** DATA SHOWN follows **
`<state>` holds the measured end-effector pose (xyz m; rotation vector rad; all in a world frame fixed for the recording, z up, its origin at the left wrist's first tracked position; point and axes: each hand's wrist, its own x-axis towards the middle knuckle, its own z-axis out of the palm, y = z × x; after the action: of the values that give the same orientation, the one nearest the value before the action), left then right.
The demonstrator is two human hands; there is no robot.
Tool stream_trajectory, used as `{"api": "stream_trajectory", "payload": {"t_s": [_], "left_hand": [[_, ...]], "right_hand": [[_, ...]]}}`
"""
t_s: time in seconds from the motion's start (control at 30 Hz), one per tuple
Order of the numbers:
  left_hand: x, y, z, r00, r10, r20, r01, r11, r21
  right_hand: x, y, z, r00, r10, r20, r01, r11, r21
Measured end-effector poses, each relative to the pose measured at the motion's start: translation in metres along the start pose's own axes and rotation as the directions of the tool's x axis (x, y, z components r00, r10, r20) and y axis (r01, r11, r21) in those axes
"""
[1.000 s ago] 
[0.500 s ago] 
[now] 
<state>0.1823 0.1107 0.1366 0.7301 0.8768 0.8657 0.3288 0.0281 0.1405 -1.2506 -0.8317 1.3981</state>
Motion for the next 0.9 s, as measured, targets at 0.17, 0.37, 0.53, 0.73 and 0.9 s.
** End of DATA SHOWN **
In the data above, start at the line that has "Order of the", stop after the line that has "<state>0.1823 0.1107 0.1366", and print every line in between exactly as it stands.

Order of the numbers:
  left_hand: x, y, z, r00, r10, r20, r01, r11, r21
  right_hand: x, y, z, r00, r10, r20, r01, r11, r21
Measured end-effector poses, each relative to the pose measured at the motion's start: translation in metres along the start pose's own axes and rotation as the directions of the tool's x axis (x, y, z components r00, r10, r20) and y axis (r01, r11, r21) in those axes
"""
[1.000 s ago] 
[0.500 s ago] 
[now] 
<state>0.1823 0.1107 0.1366 0.7301 0.8768 0.8657 0.3288 0.0281 0.1405 -1.2506 -0.8317 1.3981</state>

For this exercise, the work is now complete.